Anyway, first I have to download the driver for the USB card. The new minimalist packaging also does not include drivers. In fact all that comes in the box with the card is a tiny piece of paper that says open the case and stick the PCI card in the slot, then go to www.xxxx.com/usbdrivers. And this is supposed to be an improvement? So I dial in and get the driver. Oh, I think I mentioned before that I did manage to get a used modem that connects to the Mac serial port otherwise I would be up the creek without a paddle trying to use a USB modem to get the USB driver. Chickens, eggs, USB drivers... which does come first? Am I ready to announce my religious conversion and bow down to Redmond, Washington? Uh, nope. I can only shudder to think what a fiasco this would have been if the same crisis happened to an antique Window Box. I'd be planting flowers in the Window Box.

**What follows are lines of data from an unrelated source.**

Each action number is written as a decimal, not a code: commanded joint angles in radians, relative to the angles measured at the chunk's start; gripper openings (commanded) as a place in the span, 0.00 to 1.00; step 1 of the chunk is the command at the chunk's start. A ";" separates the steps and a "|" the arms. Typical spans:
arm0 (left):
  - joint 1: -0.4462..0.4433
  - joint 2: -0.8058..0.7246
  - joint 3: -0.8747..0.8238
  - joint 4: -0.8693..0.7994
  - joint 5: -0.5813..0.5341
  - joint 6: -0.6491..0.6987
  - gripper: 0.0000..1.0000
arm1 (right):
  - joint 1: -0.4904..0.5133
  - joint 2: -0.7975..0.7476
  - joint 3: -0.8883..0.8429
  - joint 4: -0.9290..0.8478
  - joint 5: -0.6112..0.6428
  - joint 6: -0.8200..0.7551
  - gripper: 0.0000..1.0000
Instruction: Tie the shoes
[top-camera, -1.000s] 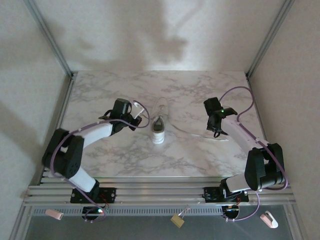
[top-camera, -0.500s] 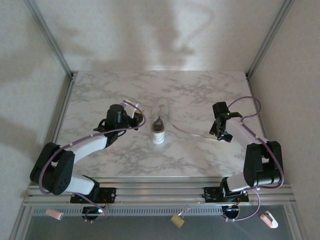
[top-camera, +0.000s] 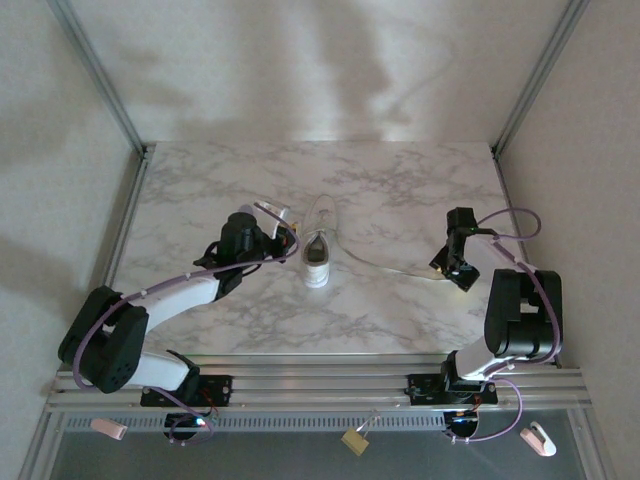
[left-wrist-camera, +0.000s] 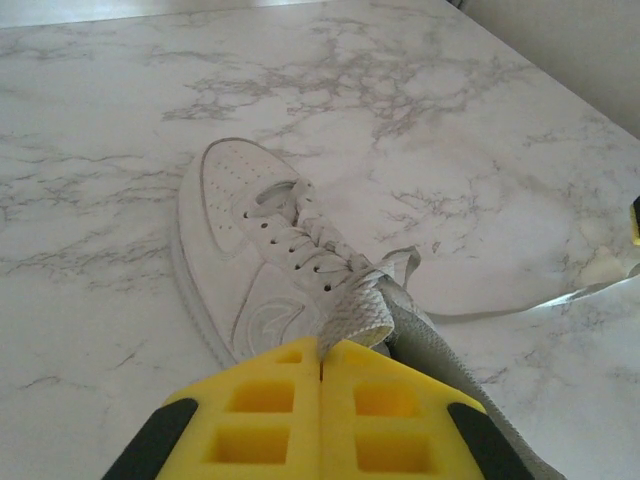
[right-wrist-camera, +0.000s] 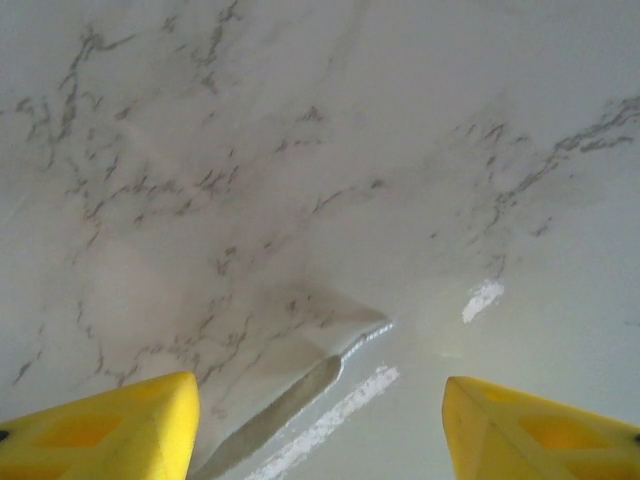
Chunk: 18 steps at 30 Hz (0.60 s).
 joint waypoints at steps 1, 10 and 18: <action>-0.013 0.018 0.014 -0.001 -0.013 0.004 0.00 | -0.013 0.034 -0.013 0.030 -0.046 0.025 0.67; -0.035 0.010 0.018 -0.015 -0.045 0.022 0.00 | -0.014 0.091 -0.034 0.064 -0.096 0.027 0.59; -0.031 -0.006 0.027 -0.016 -0.097 -0.044 0.00 | -0.023 0.077 -0.059 0.161 -0.273 0.007 0.01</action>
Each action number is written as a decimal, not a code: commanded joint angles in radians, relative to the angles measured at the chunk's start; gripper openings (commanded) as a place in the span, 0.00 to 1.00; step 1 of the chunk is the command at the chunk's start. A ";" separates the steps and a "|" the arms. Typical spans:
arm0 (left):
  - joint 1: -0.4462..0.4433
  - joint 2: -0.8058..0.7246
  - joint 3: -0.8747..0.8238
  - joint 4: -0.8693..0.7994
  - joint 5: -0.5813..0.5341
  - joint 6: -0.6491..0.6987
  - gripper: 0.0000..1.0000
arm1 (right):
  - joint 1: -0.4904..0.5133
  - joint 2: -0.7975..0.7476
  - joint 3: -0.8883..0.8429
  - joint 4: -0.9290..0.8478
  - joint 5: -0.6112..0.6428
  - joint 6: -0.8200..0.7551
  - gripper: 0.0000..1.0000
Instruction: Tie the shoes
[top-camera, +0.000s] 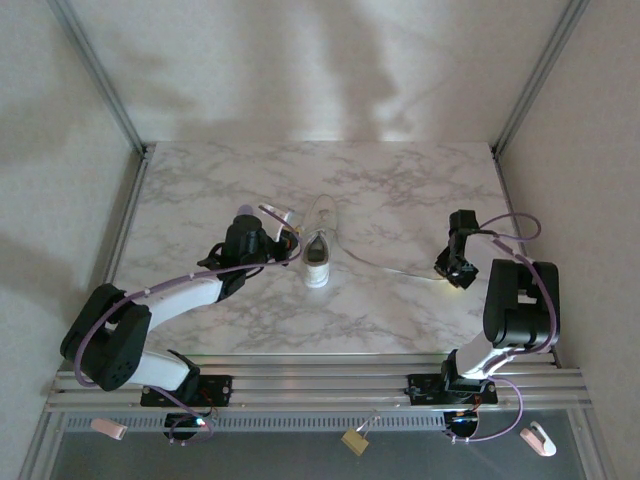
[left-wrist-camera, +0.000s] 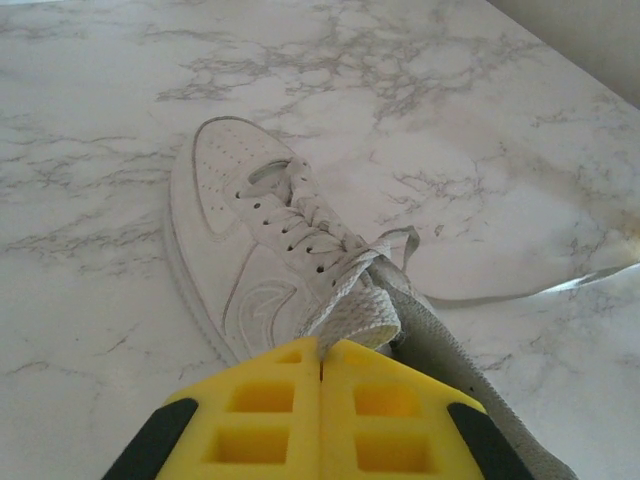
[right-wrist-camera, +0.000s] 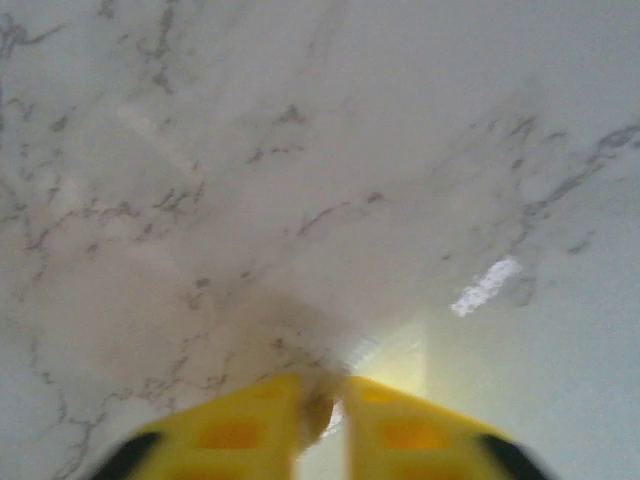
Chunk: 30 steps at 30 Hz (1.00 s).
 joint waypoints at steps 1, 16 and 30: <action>-0.004 -0.023 0.030 0.000 -0.054 -0.049 0.00 | 0.001 0.015 -0.047 0.141 -0.275 -0.003 0.00; 0.015 0.048 0.134 -0.008 0.017 -0.184 0.00 | 0.066 -0.528 0.096 0.113 -0.394 -0.132 0.00; 0.061 0.076 0.156 0.044 0.138 -0.401 0.00 | 0.531 -0.481 0.439 0.100 -0.412 -0.431 0.00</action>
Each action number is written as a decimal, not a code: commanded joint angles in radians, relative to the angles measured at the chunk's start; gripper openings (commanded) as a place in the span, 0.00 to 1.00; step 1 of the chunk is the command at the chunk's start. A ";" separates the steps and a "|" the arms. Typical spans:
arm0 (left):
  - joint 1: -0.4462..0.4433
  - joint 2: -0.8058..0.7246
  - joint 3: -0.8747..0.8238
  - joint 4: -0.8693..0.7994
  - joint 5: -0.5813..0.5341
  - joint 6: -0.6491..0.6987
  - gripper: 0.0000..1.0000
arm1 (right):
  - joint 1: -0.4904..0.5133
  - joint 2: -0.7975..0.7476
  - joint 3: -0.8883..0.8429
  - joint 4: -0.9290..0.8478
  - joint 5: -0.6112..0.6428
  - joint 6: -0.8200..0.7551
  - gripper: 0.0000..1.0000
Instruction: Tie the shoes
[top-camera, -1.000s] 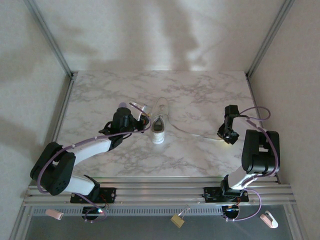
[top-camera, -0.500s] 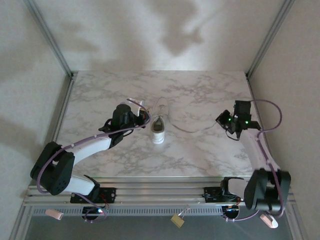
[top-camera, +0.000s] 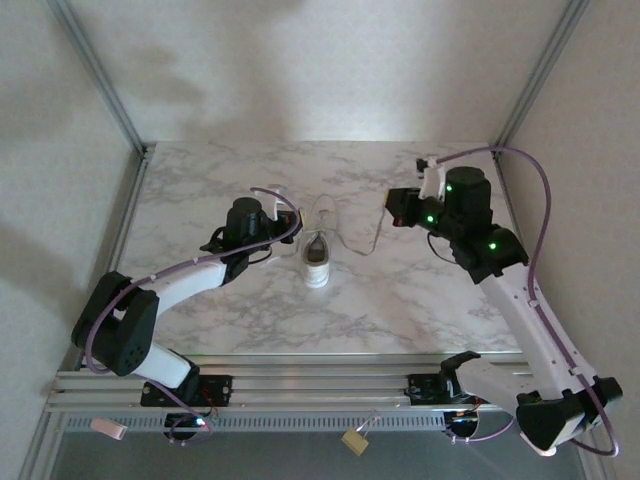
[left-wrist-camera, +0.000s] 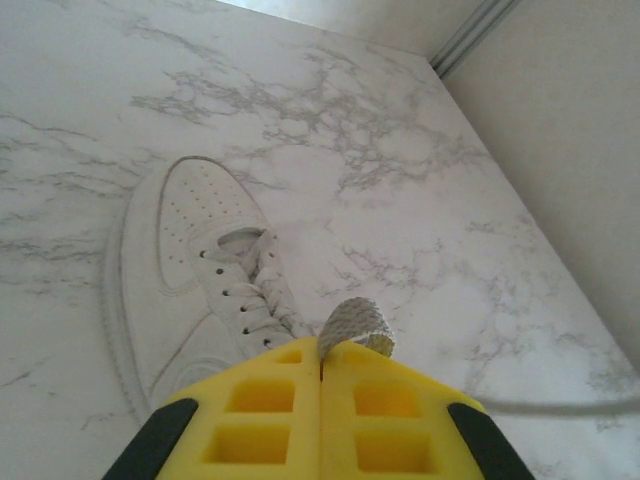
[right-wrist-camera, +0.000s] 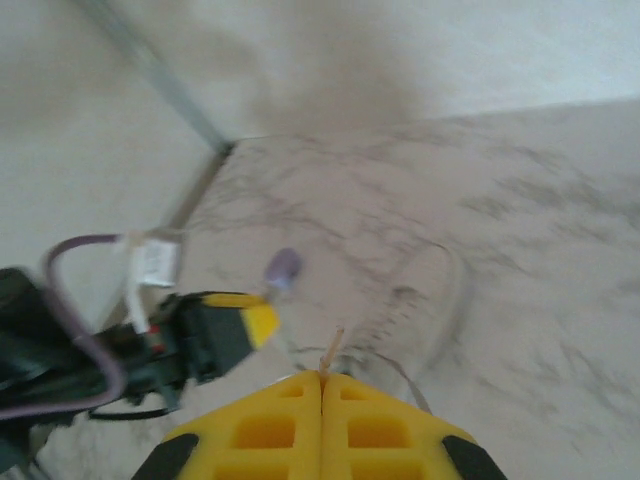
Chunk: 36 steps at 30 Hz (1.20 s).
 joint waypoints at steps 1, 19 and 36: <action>0.016 -0.009 0.027 0.034 0.047 -0.070 0.00 | 0.083 0.052 0.056 0.018 -0.028 -0.120 0.00; 0.094 0.143 0.151 0.001 0.271 -0.197 0.00 | 0.303 0.366 0.336 0.274 -0.064 -0.302 0.00; 0.123 0.241 0.220 -0.005 0.386 -0.258 0.00 | 0.465 0.405 0.065 0.334 0.035 -0.592 0.00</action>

So while I had the office all torn up and cables flying every which way, I decided to hook up a SCSI CD-RW I'd bought awhile back before all this crap happened and never got around to using. Unlike the postmodernists in computer land, LaCie does include a CD with the driver on it. And Silverlining too. One of the single most useful pieces of software ever devised. Of course, I have clearly hooked something up incorrectly because Silverlining fails to find the new CD-RW. So I have all these devices that are just sort of here and not useable at all. The CD-RW sits there expectantly like at any moment it will get noticed and asked to dance. The printer sits there with the tape still on it, the cartridges in little plastic bags, and the power cord neatly coiled waiting for some Dickensian moment involving dusty wedding cake and boys named Pip or something.

I keep reminding myself I saved a couple of thousand bucks by not buying a new computer.